David Fowler, head of the Family Action Council of Tennessee (FACT), filed the state suit in Williamson County, asking County Clerk Elaine Anderson to cease issuing marriage licenses until the suit is resolved. His contention relies on a mix of odd technicalities relating to the impact of the Obergefell decision on Tennessee law, particularly the idea that the state’s entire marriage statute was invalidated. He argues that because lawmakers would never have passed a marriage law inclusive of same-sex couples, there is no longer any law stipulating marriage for any couple, and thus all marriage licenses issued in the state since last June are void. This, he fears, exposes the pastors who join him as plaintiffs to liability, because a separate Tennessee statute dictates that it is a Class C misdemeanor to solemnize a wedding between two people not legally eligible to marry, punishable by a $500 fine.
But Fowler doesn’t hide the fact that his clear intent is to create legal pathways to discriminate against same-sex couples, and perhaps even overturn Obergefell. He lays out his master plan on the FACT website, complete with a flowchart of the way he hopes to manipulate the case to undo marriage equality:
“This lawsuit asserts the simple proposition that an invalid law is no law,” Fowler explained at a press conference last Thursday. “And the power asserted by the Supreme Court is nothing less than a power, by court order, to enact or replace a law that it has ruled invalid.”
State Rep. Susan Lynn (R) has filed a resolution in the House supporting the lawsuit. “I have dozens of sponsors, and the message of my resolution is clear,” she claimed. “We as a state have been violated, and we expect the doctrine of separation of powers and the principles of federalism reflected in our Constitution to be upheld.” According to the state legislature’s website, Lynn’s resolution already has at least 16 cosponsors, all Republicans.
Fowler is so confident in his reasoning that he believes it could have been used — or even still could be used — to circumvent the integration of schools required by Brown v. Board of Education. Since nothing required the state of Arkansas to have a law that creates public schools, the state could have just eliminated public schooling all together and let all families homeschool their children. “The Supreme Court could not have forced them to create a school system,” Fowler said. “How would they do it?”

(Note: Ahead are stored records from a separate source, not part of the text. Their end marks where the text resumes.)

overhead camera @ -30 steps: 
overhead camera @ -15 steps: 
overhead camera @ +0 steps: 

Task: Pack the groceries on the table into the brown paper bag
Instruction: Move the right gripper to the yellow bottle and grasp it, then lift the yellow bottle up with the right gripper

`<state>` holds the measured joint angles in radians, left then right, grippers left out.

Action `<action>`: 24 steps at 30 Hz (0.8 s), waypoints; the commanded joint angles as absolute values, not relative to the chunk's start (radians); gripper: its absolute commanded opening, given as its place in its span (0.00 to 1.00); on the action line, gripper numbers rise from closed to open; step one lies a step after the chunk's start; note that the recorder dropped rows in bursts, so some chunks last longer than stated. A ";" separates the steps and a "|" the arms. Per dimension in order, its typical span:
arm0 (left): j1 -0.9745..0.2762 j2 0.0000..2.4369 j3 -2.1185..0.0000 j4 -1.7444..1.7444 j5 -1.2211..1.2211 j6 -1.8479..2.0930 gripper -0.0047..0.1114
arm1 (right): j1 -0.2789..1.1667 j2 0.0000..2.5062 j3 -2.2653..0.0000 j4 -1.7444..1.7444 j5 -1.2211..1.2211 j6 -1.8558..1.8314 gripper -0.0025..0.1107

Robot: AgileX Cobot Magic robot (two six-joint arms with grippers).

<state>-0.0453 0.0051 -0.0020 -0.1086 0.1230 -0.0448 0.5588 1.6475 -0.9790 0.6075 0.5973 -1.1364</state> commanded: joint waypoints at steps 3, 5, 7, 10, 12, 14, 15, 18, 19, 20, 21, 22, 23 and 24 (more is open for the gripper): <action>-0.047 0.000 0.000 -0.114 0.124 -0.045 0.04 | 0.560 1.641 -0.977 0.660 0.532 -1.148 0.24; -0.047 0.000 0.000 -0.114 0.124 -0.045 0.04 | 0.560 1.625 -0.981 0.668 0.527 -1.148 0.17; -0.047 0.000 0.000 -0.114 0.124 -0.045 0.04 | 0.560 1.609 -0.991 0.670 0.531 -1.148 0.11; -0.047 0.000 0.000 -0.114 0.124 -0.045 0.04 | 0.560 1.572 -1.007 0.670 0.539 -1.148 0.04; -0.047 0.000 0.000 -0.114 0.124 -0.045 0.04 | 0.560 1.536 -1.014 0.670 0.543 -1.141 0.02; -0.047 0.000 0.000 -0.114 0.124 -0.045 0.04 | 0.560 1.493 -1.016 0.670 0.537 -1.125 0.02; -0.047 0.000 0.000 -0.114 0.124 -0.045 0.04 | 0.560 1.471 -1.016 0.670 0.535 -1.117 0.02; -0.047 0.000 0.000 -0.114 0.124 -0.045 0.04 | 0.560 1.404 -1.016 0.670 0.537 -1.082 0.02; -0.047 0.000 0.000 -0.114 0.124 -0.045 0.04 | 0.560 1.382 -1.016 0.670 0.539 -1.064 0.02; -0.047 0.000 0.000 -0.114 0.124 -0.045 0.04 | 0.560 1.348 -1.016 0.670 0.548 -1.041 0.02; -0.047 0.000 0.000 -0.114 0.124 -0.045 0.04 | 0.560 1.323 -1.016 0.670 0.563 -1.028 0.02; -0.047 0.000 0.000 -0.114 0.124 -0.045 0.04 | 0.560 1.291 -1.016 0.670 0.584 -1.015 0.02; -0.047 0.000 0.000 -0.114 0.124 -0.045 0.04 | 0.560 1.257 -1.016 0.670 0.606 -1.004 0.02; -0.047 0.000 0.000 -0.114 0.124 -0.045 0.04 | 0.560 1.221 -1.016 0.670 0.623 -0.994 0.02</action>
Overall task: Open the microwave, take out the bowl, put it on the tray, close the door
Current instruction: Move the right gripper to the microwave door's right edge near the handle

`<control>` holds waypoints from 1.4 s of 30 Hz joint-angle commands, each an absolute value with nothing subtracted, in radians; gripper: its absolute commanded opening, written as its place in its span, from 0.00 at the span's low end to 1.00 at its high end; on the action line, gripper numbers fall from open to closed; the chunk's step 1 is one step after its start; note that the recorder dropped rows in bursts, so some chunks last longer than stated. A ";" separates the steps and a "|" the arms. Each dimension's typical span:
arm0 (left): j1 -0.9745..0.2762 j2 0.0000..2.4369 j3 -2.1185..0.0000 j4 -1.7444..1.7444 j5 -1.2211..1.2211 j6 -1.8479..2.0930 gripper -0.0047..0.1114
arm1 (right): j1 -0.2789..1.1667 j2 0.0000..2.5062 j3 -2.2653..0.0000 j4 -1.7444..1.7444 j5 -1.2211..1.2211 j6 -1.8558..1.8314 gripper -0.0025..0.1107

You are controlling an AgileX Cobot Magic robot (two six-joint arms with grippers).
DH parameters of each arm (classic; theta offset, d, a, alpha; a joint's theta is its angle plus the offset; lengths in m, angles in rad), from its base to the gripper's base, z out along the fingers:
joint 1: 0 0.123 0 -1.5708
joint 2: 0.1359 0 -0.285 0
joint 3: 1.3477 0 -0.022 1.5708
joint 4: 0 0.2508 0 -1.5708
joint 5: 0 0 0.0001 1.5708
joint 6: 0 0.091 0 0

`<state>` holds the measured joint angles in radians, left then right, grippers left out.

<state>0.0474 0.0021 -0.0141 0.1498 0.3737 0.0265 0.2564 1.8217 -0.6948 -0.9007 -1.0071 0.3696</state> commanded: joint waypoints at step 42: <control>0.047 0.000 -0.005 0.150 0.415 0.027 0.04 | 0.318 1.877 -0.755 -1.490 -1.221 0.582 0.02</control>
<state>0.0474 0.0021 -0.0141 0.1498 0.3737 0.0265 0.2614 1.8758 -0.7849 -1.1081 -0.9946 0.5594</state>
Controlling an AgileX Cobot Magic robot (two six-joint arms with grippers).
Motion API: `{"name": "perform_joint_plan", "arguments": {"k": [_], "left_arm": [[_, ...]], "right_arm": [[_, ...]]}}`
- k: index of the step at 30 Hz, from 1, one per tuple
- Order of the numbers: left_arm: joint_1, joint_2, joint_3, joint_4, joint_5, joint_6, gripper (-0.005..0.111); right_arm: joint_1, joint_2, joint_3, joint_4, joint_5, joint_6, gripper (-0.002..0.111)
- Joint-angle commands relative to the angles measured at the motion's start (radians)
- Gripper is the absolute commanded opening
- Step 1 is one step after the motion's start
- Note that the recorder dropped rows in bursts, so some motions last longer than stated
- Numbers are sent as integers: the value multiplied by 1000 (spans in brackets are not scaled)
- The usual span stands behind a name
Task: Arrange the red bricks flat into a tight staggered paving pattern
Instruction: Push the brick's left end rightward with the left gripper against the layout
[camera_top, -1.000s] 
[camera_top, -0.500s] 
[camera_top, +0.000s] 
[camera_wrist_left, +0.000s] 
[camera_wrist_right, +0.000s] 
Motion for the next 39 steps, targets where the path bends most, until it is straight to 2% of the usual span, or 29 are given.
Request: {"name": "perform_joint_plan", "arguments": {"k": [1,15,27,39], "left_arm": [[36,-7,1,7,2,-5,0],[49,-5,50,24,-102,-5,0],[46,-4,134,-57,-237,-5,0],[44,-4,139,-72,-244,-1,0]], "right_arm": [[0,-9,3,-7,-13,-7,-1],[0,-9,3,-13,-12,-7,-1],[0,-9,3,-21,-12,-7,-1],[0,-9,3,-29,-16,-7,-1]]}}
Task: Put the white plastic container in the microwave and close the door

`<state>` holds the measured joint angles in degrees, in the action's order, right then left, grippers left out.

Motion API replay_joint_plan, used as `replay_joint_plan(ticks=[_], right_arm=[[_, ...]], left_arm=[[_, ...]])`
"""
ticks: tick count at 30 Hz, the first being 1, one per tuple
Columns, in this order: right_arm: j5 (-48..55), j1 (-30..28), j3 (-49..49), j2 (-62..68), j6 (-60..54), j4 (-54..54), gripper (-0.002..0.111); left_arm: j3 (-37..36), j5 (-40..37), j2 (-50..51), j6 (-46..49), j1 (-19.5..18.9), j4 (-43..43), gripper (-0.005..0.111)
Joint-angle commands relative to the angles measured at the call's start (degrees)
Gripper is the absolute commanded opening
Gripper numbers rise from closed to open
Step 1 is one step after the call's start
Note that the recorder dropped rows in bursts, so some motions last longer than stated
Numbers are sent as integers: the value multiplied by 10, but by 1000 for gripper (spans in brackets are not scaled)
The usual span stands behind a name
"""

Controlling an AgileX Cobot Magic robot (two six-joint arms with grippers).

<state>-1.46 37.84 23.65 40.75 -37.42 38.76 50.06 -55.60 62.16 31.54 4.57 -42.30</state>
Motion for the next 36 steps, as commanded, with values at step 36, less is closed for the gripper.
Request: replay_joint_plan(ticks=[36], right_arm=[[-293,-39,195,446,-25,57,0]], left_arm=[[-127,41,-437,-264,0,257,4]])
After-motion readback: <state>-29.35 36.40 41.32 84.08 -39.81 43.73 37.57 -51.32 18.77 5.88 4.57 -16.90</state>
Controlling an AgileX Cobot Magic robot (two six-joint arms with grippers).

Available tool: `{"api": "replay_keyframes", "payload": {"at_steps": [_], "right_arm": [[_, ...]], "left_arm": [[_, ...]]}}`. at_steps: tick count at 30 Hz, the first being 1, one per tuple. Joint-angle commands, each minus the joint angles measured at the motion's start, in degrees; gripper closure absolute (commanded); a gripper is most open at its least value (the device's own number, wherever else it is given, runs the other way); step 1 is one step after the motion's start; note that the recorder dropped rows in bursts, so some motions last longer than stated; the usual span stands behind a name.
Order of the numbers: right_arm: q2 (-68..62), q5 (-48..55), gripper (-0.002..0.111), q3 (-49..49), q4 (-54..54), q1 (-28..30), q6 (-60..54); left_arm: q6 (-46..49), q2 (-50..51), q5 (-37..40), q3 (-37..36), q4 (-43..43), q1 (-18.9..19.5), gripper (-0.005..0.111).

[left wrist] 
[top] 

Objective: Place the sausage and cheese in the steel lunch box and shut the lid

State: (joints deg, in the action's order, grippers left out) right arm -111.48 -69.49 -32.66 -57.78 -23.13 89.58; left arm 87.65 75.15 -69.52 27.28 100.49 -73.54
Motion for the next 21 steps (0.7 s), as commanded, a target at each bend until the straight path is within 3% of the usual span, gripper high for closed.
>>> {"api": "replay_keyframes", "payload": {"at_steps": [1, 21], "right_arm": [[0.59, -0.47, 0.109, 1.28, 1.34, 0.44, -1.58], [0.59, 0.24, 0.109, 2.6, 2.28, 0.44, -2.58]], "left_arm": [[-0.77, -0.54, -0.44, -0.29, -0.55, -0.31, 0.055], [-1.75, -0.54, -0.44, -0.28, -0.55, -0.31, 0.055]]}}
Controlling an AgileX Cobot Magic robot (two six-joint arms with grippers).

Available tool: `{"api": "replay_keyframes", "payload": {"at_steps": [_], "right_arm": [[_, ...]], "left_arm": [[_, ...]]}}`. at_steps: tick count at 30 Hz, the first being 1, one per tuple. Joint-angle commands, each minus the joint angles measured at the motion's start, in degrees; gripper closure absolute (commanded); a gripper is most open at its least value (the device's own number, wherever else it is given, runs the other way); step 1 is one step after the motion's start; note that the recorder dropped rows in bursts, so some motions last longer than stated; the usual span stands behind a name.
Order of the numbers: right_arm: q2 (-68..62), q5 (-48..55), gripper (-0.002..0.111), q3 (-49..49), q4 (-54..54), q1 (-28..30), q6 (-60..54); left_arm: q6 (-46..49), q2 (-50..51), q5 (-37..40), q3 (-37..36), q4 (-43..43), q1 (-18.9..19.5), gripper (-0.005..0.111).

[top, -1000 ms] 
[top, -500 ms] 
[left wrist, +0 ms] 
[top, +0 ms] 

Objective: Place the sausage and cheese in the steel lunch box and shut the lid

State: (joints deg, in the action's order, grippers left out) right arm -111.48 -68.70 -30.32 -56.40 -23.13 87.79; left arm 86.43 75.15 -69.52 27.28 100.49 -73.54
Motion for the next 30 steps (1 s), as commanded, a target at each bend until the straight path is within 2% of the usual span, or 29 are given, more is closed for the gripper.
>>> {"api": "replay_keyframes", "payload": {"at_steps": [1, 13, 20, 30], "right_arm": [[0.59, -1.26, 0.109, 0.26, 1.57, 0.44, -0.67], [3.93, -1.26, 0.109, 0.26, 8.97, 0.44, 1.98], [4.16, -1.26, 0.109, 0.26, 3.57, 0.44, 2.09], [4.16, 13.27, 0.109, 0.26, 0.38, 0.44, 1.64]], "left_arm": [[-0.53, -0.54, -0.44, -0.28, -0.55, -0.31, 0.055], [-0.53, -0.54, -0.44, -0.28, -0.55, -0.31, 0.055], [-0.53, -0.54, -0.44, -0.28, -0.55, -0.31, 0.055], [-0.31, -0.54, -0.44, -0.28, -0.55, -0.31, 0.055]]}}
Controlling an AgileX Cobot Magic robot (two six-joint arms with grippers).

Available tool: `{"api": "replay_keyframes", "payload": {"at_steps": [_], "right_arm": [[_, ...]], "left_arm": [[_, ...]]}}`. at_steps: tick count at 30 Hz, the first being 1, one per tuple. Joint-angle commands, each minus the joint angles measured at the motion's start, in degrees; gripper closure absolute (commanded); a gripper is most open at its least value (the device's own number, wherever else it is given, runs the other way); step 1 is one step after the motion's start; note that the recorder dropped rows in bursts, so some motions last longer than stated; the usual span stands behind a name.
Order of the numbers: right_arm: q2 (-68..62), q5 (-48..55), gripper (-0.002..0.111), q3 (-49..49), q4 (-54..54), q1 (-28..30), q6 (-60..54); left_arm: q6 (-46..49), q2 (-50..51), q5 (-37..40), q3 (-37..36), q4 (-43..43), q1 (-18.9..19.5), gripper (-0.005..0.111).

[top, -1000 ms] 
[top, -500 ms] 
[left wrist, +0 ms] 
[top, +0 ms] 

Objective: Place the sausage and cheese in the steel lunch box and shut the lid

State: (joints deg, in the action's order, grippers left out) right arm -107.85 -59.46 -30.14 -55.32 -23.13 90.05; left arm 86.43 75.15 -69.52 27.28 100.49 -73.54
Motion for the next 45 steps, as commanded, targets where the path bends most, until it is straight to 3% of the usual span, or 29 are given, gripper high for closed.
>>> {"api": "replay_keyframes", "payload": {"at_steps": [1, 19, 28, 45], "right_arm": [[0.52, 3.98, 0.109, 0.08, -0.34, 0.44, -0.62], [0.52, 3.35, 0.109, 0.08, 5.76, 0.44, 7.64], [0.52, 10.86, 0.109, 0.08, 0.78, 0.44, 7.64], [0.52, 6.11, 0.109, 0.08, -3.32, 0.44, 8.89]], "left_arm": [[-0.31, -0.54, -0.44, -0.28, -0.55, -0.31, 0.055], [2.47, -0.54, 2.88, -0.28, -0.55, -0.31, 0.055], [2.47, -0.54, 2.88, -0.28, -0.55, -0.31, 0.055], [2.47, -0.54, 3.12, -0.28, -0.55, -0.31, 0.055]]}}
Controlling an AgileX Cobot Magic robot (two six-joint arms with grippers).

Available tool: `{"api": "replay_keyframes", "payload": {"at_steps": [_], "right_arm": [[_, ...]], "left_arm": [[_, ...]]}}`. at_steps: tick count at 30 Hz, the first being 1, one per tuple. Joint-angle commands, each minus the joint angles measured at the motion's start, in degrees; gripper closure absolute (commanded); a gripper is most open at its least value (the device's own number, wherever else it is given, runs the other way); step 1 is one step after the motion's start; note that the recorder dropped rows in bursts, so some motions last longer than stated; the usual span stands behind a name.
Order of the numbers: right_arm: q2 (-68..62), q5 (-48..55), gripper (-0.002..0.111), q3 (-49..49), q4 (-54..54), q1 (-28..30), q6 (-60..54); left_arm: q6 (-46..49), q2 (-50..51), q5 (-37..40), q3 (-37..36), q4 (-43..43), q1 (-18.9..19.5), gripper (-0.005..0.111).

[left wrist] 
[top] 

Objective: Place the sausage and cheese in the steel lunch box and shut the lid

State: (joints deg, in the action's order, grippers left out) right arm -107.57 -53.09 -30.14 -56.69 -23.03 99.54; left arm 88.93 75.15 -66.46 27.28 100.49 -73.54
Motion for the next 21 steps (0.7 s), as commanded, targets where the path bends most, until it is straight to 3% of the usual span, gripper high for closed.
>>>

Many have roundly condemned, if not mocked, Fowler’s lawsuit. State Sen. Jeff Yarbro (D) said he thinks the courts will make quick work of the suit and marriage equality will stand. Chris Sanders, executive director of the pro-LGBT Tennessee Equality Project, said that any attempt to block the clerk from issuing licenses “is directly in violation of the Supreme Court ruling.”
Hedy Weinberg, ACLU of Tennessee executive director, similarly reacted that this attempt to circumvent Obergefell “undermines our American value that the government should treat everyone equally under the law and not discriminate.” State Democratic Party chair Mary Mancini added that the lawsuit “is an affront to our values of equality under the law,” noting also that Fowler’s suggestion that the proper response to Brown would have been to disassemble public education was “unimaginable.”
So far, no Republican has taken Mancini’s suggestion that they denounce the lawsuit.
Tennessee is one of the four states that was directly involved with the Obergefell case, and same-sex couples have been accessing marriage there since June.